■ **Work instruction**
Only the lines below between the ones containing "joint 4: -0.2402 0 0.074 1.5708" and "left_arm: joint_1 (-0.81", inclusive, are to be reproduced, each exactly as it stands.

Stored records

━━━━━━━━━━━━━━━━

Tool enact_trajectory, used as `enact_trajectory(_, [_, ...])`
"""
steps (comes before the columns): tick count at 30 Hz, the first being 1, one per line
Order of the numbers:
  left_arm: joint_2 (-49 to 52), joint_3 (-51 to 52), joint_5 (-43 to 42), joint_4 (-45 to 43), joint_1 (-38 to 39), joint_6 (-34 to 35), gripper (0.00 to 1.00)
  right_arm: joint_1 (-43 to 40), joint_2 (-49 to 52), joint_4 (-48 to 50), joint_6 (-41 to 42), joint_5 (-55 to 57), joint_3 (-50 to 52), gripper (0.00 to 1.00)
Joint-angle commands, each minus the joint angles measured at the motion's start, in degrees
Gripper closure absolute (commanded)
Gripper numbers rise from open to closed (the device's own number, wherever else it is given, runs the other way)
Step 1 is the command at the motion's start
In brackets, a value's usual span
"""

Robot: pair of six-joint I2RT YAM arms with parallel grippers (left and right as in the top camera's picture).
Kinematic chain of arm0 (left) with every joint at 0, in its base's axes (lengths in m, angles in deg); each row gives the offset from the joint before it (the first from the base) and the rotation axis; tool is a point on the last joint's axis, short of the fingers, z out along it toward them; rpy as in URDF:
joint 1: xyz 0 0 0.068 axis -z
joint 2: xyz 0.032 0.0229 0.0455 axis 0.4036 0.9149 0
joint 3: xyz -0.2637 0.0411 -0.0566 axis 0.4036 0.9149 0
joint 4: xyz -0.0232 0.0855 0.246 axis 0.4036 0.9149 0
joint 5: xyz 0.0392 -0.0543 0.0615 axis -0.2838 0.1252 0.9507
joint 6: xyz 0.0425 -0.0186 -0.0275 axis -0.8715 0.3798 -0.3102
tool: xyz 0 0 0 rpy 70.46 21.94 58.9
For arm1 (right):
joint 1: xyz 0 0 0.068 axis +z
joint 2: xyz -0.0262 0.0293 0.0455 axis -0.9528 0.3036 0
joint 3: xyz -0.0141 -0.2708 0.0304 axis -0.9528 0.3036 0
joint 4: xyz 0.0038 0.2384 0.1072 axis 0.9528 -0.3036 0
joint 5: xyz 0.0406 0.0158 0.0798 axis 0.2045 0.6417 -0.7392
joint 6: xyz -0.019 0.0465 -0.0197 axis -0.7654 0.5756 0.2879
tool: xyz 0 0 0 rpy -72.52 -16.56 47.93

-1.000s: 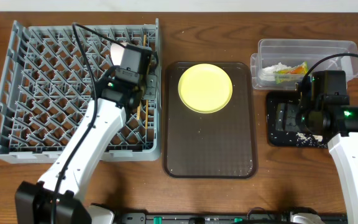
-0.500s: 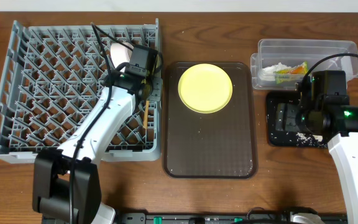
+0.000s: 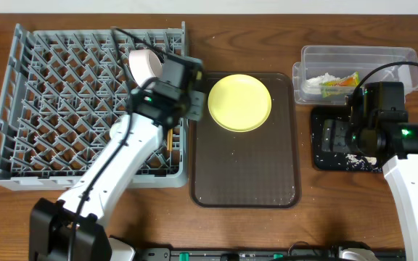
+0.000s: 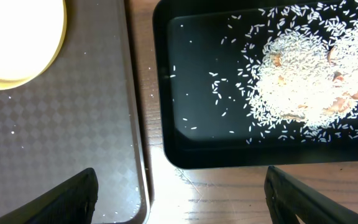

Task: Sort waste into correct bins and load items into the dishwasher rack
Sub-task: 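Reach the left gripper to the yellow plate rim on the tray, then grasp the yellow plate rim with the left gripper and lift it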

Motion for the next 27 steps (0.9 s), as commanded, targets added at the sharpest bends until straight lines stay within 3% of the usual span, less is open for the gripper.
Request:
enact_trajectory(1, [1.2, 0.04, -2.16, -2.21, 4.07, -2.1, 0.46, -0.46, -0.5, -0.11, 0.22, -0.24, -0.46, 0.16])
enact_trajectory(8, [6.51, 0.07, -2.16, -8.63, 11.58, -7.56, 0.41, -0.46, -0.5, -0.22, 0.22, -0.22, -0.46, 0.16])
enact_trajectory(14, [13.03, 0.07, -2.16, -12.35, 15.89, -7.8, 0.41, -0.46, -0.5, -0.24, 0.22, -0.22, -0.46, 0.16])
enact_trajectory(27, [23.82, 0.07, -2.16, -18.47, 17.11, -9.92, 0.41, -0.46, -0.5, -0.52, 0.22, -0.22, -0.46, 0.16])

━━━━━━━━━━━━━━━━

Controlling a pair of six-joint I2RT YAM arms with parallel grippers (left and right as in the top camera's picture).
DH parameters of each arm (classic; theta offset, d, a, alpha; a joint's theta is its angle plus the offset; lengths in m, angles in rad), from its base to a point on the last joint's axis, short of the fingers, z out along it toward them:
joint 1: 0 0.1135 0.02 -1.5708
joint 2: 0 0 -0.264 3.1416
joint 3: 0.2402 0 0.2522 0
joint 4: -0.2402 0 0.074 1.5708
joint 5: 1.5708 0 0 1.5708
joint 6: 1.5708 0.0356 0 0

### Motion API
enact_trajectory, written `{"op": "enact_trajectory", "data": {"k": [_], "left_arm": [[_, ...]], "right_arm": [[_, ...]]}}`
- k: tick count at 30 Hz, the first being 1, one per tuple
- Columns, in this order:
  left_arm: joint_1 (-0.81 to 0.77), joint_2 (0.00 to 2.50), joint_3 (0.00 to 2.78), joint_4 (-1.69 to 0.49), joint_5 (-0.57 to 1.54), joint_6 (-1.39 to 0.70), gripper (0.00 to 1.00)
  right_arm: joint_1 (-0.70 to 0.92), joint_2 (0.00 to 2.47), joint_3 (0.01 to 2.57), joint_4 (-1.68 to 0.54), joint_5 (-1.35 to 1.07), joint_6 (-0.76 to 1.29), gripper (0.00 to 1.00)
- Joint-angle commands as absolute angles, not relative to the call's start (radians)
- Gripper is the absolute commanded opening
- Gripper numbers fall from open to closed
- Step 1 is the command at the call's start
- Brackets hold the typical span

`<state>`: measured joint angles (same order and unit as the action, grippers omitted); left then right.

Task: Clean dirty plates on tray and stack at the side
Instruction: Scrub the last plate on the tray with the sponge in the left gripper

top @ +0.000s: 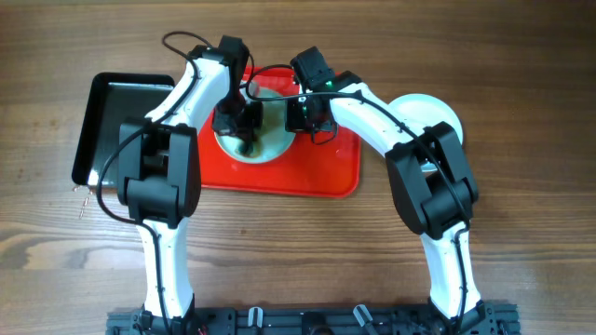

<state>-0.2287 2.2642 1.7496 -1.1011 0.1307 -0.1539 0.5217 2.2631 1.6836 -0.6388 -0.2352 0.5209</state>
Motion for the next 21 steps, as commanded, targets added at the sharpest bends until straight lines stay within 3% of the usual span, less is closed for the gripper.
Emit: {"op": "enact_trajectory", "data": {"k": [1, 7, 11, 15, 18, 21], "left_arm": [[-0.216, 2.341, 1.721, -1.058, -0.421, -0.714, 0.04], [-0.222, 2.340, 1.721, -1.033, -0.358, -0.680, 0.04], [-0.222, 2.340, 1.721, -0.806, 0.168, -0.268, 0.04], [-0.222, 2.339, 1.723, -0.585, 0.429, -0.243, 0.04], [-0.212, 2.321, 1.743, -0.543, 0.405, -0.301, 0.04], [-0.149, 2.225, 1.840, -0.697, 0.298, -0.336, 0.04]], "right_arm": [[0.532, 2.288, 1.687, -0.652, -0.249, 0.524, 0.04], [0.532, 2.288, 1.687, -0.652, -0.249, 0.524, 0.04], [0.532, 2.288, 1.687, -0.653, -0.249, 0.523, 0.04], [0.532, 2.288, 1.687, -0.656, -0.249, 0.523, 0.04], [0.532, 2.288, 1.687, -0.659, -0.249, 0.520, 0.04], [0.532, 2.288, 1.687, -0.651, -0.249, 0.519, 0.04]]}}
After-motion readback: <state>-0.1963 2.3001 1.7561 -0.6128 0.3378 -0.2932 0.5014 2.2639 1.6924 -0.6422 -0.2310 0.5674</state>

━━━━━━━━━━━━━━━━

■ **Response to this exercise**
joint 4: -0.2402 0 0.074 1.5708
joint 5: 1.5708 0 0 1.5708
joint 6: 1.5708 0.0356 0 0

### Motion API
enact_trajectory, written `{"op": "enact_trajectory", "data": {"k": [_], "left_arm": [[_, ...]], "right_arm": [[_, ...]]}}`
- k: tick count at 30 Hz, the first being 1, one per tuple
- Columns, in this order:
  left_arm: joint_1 (-0.81 to 0.77), joint_2 (0.00 to 2.50), joint_3 (0.00 to 2.78), joint_4 (-1.69 to 0.49), joint_5 (-0.57 to 1.54), joint_6 (-1.39 to 0.70), gripper (0.00 to 1.00)

No more is needed for this exercise.